Documento divulgado ontem pela Confederação Nacional da Indústria (CNI) afirma que a produção industrial brasileira apresentou "expressivo crescimento" em março, comparado com fevereiro. O pessoal empregado pela indústria apresentou um incremento de 0,22% e o nível da capacidade instalada subiu a 76, o maior dos últimos meses. A remuneração da mão- de-obra empregada cresceu 6,15%. As vendas industriais foram mais expressivas nos estados do Amazonas (43,9%), Paraná (31,15%) e Rio Grande do Sul (27,53%).

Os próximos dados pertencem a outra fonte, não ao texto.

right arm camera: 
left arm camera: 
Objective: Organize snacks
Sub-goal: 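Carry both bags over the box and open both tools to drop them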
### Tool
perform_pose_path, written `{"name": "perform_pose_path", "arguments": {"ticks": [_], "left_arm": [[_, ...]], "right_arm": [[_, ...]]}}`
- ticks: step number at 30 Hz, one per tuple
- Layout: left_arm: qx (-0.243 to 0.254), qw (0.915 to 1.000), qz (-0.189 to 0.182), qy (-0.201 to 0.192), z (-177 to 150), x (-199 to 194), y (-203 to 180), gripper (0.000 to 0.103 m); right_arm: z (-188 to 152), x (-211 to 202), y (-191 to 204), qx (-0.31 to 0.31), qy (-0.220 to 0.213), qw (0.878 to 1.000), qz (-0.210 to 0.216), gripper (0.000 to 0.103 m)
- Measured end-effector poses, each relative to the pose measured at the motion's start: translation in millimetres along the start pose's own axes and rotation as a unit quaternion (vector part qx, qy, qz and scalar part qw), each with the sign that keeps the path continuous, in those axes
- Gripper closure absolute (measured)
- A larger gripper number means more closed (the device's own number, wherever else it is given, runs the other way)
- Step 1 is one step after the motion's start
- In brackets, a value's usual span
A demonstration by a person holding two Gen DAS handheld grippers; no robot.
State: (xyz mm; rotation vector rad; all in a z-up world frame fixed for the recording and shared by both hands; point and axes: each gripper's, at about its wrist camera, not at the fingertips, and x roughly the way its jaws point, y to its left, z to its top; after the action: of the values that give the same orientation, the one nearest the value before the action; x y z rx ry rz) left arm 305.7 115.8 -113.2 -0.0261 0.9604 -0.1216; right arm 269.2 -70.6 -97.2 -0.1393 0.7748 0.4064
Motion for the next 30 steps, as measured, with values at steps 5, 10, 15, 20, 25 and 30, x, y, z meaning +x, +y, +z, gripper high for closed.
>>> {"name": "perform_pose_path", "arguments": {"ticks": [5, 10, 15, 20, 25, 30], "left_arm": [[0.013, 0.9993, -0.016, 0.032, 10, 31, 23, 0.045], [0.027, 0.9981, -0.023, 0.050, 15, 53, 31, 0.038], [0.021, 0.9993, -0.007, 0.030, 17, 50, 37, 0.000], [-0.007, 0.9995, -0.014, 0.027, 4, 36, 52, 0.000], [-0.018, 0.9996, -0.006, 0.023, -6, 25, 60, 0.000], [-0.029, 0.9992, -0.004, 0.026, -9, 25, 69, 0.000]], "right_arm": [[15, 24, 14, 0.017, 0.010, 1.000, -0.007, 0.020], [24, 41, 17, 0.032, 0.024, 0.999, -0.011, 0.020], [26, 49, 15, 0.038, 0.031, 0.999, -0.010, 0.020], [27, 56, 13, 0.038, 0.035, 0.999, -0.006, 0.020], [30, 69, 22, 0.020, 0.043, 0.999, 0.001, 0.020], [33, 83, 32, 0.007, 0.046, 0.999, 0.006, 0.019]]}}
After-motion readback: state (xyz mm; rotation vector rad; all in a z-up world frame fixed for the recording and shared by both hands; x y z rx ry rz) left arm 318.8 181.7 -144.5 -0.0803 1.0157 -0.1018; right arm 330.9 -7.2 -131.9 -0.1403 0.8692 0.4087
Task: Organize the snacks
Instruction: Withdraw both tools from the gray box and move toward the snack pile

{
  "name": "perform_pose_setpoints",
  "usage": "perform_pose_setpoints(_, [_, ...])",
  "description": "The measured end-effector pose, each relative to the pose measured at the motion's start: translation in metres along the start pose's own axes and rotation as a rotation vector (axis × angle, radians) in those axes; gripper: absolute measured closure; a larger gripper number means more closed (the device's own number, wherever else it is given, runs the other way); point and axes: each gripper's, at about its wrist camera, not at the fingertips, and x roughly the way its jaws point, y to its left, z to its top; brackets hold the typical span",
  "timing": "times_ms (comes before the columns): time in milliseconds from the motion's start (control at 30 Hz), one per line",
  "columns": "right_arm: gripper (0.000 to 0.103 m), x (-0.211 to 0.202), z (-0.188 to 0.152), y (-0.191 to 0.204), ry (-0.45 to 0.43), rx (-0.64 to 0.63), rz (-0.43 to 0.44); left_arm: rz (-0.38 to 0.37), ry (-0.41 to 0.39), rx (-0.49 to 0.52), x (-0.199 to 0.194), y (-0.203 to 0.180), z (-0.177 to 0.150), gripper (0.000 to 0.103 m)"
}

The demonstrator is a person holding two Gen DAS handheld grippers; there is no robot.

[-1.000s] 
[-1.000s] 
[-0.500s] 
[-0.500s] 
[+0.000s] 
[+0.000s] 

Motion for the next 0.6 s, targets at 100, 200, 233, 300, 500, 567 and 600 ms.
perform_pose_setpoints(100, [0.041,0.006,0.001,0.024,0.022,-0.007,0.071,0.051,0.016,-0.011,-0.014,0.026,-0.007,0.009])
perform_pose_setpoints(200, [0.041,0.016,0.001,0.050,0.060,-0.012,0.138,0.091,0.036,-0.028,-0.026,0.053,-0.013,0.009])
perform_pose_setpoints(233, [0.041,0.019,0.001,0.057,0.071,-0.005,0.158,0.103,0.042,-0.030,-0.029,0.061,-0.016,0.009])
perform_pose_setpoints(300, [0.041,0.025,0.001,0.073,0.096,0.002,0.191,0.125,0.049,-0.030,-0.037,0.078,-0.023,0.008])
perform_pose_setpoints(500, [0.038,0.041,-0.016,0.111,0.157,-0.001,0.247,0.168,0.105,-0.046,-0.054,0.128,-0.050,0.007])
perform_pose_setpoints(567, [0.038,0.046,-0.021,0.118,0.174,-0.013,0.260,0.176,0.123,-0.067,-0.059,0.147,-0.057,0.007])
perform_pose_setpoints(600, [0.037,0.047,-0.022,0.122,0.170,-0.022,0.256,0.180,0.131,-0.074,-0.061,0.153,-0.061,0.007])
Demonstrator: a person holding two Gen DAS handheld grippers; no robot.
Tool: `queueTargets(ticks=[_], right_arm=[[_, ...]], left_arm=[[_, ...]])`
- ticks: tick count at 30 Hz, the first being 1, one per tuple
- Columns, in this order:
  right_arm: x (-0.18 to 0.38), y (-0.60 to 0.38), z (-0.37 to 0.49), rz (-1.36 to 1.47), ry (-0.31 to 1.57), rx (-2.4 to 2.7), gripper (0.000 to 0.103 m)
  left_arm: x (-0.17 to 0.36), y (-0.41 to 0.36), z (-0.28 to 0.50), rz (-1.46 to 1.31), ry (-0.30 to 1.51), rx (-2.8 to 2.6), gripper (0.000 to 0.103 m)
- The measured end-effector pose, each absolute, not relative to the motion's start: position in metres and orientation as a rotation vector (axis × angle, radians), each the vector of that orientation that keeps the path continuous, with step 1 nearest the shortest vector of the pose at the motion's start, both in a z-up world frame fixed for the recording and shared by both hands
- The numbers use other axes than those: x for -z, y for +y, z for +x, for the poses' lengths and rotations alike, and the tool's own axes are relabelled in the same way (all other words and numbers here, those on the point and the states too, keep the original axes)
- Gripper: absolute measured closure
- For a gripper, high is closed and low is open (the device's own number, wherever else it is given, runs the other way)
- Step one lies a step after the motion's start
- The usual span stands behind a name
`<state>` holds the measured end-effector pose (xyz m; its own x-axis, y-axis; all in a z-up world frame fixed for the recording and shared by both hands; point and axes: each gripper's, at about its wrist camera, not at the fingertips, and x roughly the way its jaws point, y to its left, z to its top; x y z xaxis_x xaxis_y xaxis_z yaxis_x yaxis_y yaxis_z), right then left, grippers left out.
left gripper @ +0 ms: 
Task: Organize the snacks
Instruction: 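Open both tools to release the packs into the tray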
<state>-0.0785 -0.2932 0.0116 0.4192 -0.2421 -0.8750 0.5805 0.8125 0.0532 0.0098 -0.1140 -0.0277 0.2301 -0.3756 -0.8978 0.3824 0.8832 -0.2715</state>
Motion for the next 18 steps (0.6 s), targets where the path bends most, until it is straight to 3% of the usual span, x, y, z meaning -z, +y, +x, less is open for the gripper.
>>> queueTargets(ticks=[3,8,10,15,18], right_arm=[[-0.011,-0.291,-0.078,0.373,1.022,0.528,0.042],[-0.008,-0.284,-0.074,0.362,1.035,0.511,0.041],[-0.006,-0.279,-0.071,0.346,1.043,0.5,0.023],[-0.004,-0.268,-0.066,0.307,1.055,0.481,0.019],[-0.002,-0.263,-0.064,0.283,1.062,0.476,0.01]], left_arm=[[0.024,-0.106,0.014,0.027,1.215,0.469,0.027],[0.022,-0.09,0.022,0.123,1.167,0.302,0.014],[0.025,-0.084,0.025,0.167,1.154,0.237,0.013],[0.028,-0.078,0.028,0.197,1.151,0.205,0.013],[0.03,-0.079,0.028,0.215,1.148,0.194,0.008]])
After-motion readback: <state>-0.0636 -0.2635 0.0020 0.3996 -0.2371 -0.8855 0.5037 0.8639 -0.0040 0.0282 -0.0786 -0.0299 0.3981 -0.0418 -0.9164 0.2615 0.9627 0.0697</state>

Depois de três meses de retração houve crescimento no nível de emprego. Segundo a CNI, quem lidera é o Rio Grande do Sul (1,94%), seguido do Paraná (0,67%), Santa Catarina (0,41%) e São Paulo (0,12%). Pernambuco registrou queda de 2,30%. Outro dado positivo, segundo a CNI, foi a recuperação da chamada "massa salarial" (total de salários pagos pelo setor), com destaque para o Espírito Santo (13,13%), seguido da Bahia (10,27%), do Ceará (8,30%) e Rio Grande do Sul (8,28%). O Rio de Janeiro registrou queda de 2,42%, enquanto no Amazonas a queda foi de 11,01%. O nível de emprego não acompanhará o ritmo de crescimento da produção industrial. No universo de 40% do mercado, representado por 1.561 empresas ouvidas pela Fundação Getúlio Vargas (FGV), 45% prevêem expansão de atividade no segundo trimestre, mas apenas 12% pretendem contratar. E 21% prevêem redução de emprego. Esse conjunto de empresas é responsável por 22% da mão-de-obra empregada na indústria e faturou no ano passado Cr$418 trilhões (JB).